● **EXERCISE GOAL**: For the records below, print the lines from the line with "Existence query: does the image contain any wooden" through the line with "Please review the image above and annotate the red drawer" exactly as written; include both end lines and exclude the rest.

● **EXERCISE INPUTS**:
------

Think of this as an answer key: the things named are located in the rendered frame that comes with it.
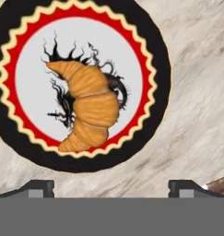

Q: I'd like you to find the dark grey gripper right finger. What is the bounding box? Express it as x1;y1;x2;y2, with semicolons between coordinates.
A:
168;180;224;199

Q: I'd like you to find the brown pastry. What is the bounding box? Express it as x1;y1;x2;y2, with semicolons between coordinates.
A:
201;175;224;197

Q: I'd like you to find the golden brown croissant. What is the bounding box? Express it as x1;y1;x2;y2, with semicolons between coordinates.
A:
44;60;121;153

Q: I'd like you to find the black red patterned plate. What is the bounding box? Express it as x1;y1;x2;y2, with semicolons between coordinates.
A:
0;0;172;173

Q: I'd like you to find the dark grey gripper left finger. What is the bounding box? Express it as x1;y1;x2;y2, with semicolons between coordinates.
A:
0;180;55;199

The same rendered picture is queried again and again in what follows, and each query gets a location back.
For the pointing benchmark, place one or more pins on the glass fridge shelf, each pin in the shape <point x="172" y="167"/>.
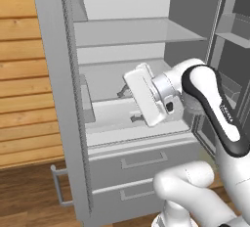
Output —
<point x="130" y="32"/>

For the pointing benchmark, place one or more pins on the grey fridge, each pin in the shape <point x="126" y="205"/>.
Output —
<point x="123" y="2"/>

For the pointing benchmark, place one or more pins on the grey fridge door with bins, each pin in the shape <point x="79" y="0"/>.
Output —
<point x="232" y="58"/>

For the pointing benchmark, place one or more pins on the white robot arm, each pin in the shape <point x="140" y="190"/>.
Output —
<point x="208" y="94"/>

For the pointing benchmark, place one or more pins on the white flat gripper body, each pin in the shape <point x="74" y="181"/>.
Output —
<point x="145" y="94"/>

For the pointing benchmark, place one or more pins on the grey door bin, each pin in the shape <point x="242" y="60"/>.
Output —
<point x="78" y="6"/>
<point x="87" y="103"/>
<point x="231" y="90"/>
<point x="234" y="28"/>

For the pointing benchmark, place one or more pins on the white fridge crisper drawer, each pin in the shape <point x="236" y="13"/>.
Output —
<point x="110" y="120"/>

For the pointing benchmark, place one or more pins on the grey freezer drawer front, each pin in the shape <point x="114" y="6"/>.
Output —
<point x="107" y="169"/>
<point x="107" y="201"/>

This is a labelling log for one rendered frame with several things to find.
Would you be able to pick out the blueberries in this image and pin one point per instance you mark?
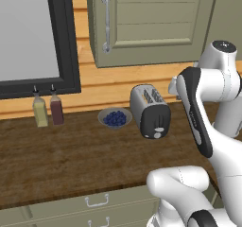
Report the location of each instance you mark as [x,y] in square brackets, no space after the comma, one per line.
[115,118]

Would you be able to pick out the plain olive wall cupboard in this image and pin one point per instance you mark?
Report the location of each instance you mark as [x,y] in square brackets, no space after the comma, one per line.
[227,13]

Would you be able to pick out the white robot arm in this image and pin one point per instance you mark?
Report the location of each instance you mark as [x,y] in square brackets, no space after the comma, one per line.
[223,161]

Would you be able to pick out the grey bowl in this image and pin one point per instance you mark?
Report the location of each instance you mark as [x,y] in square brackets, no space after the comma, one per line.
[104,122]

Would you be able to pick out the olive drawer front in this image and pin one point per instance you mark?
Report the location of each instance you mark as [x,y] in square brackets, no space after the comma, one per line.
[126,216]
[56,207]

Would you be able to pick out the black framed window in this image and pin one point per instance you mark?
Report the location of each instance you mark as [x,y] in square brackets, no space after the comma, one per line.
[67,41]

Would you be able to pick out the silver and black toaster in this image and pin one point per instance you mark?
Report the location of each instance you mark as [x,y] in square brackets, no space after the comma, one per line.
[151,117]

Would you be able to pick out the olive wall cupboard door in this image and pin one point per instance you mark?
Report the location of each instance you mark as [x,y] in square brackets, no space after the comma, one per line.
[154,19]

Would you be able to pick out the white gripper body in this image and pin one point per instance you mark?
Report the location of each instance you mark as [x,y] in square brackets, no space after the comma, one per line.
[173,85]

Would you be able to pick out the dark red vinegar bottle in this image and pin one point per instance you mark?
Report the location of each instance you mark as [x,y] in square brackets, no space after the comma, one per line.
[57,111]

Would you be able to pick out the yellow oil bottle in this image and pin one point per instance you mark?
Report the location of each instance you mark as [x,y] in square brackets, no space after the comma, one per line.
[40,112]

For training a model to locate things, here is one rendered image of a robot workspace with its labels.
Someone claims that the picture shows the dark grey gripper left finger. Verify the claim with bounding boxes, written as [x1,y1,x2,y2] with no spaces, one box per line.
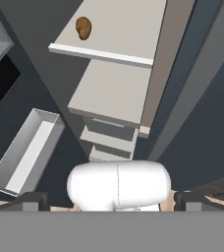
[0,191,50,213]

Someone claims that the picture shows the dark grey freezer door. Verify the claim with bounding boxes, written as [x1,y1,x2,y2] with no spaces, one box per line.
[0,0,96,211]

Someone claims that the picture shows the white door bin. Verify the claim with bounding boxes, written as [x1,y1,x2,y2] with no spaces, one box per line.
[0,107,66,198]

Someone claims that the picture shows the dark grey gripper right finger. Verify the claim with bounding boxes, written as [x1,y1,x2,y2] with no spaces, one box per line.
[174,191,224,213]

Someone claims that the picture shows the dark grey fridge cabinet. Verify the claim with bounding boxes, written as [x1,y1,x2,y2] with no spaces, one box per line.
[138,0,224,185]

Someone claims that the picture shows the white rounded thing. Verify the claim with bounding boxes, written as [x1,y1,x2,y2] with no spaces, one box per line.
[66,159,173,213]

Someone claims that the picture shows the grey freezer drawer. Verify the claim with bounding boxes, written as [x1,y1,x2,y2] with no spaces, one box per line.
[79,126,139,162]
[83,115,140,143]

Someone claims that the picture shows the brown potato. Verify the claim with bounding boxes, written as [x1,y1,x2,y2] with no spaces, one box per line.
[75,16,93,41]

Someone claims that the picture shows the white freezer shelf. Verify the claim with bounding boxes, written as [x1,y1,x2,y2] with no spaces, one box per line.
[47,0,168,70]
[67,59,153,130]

------

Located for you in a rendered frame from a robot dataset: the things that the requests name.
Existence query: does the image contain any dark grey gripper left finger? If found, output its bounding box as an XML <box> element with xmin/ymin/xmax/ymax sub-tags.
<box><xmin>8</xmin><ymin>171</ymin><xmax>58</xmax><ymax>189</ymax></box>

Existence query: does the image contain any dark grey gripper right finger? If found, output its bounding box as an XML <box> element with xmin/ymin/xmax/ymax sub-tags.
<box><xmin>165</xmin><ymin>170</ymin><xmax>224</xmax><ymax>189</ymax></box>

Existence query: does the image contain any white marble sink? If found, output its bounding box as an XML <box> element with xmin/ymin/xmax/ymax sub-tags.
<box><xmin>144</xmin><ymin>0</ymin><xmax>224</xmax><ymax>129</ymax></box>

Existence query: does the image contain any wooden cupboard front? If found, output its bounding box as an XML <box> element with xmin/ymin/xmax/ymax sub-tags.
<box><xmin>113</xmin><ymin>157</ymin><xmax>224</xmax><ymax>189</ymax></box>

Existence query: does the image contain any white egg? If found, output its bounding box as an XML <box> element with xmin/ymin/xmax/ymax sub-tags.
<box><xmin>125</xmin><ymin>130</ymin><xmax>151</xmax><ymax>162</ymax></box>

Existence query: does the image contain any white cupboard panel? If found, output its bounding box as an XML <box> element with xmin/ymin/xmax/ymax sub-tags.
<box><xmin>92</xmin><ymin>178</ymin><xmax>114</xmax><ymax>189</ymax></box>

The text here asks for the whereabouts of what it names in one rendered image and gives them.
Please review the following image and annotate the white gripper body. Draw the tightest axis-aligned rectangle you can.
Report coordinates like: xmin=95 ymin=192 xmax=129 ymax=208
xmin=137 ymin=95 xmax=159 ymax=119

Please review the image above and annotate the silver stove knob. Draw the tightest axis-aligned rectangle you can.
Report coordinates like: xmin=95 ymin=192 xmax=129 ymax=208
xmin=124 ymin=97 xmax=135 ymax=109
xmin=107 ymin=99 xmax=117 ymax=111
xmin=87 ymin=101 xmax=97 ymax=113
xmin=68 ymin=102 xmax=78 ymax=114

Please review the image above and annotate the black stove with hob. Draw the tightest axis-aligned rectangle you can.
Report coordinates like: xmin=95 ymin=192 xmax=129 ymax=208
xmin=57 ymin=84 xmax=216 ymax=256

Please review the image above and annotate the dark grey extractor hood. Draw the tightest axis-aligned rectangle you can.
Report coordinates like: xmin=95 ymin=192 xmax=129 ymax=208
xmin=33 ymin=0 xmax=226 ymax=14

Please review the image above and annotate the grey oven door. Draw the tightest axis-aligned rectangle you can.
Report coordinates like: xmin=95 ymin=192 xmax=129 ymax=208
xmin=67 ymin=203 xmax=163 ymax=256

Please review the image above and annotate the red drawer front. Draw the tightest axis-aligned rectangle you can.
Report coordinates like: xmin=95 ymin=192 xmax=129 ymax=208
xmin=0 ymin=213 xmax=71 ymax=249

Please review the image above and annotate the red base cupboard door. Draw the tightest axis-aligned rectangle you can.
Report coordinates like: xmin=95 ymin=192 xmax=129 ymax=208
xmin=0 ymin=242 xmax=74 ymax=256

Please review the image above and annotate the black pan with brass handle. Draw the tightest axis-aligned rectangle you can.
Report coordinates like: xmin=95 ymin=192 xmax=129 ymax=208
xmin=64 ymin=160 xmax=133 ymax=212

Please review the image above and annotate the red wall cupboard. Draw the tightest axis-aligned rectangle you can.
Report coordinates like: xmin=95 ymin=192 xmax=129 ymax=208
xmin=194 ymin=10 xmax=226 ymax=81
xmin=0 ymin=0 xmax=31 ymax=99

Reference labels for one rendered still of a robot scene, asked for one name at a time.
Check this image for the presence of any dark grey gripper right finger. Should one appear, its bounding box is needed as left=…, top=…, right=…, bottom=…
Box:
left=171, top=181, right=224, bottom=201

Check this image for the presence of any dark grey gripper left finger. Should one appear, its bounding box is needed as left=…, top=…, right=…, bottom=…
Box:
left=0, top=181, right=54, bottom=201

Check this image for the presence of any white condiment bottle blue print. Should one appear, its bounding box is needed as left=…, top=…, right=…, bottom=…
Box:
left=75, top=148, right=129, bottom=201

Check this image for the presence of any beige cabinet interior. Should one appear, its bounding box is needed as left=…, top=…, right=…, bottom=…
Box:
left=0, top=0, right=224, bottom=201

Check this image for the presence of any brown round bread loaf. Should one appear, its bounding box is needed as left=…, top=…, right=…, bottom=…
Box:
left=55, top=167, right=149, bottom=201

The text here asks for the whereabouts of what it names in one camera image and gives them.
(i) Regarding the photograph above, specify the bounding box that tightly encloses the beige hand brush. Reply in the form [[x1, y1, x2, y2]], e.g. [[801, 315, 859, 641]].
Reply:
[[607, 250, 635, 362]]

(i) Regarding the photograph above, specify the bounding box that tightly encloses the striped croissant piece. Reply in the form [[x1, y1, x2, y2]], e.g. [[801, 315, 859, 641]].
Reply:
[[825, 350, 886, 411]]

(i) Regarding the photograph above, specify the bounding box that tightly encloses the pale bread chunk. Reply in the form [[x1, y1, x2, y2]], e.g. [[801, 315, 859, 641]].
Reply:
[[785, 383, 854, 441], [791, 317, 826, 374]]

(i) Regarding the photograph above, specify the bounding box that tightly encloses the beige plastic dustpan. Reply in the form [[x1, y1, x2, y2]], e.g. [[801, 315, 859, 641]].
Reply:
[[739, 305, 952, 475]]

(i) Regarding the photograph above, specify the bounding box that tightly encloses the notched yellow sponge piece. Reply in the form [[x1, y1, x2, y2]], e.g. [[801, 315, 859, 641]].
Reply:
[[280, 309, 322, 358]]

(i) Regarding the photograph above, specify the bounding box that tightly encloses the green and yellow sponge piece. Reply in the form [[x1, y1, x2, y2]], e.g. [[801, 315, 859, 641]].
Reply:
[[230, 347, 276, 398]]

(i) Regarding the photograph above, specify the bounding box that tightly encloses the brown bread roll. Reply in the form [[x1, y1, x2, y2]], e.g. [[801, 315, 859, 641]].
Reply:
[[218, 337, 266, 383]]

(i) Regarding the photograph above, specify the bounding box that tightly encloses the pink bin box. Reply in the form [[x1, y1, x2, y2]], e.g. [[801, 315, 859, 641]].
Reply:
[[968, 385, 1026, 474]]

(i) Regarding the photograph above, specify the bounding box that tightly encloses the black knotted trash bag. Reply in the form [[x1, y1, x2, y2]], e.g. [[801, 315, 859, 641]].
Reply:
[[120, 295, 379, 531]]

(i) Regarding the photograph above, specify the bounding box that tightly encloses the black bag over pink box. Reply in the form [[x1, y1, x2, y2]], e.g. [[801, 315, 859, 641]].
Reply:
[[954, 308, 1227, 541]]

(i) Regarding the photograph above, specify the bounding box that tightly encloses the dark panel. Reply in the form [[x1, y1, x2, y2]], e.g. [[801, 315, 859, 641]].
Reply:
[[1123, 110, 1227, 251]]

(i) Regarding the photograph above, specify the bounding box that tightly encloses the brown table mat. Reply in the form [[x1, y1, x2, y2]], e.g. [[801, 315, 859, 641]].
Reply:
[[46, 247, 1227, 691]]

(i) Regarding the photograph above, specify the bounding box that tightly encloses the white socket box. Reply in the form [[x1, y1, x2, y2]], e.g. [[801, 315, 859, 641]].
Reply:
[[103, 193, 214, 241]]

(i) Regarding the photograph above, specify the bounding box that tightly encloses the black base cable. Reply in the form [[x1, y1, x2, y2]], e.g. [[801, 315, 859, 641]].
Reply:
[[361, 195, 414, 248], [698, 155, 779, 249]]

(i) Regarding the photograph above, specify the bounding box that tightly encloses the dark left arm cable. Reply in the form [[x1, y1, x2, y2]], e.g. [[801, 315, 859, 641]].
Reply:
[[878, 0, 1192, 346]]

------

● **RESPONSE BELOW**:
Existence query: does the image contain any wooden cupboard front? If found, output its bounding box as an XML <box> element with xmin/ymin/xmax/ymax sub-tags.
<box><xmin>113</xmin><ymin>157</ymin><xmax>224</xmax><ymax>189</ymax></box>

Existence query: does the image contain any white egg? If found, output its bounding box as an XML <box> element with xmin/ymin/xmax/ymax sub-tags.
<box><xmin>125</xmin><ymin>130</ymin><xmax>151</xmax><ymax>162</ymax></box>

Existence query: does the image contain any white cupboard panel? If found, output its bounding box as an XML <box> element with xmin/ymin/xmax/ymax sub-tags.
<box><xmin>92</xmin><ymin>178</ymin><xmax>114</xmax><ymax>189</ymax></box>

The text here asks for the whereabouts of what it names in one rendered image and gives them.
Please review the following image and annotate the white gripper body. Draw the tightest axis-aligned rectangle you can.
Report coordinates like: xmin=95 ymin=192 xmax=129 ymax=208
xmin=137 ymin=95 xmax=159 ymax=119

Please review the image above and annotate the silver stove knob. Draw the tightest axis-aligned rectangle you can.
Report coordinates like: xmin=95 ymin=192 xmax=129 ymax=208
xmin=124 ymin=97 xmax=135 ymax=109
xmin=107 ymin=99 xmax=117 ymax=111
xmin=87 ymin=101 xmax=97 ymax=113
xmin=68 ymin=102 xmax=78 ymax=114

Please review the image above and annotate the black stove with hob. Draw the tightest axis-aligned rectangle you can.
Report coordinates like: xmin=95 ymin=192 xmax=129 ymax=208
xmin=57 ymin=84 xmax=216 ymax=256

Please review the image above and annotate the dark grey extractor hood. Draw the tightest axis-aligned rectangle you can.
Report coordinates like: xmin=95 ymin=192 xmax=129 ymax=208
xmin=33 ymin=0 xmax=226 ymax=14

Please review the image above and annotate the grey oven door. Draw the tightest axis-aligned rectangle you can.
Report coordinates like: xmin=95 ymin=192 xmax=129 ymax=208
xmin=67 ymin=203 xmax=163 ymax=256

Please review the image above and annotate the red drawer front. Draw the tightest axis-aligned rectangle you can.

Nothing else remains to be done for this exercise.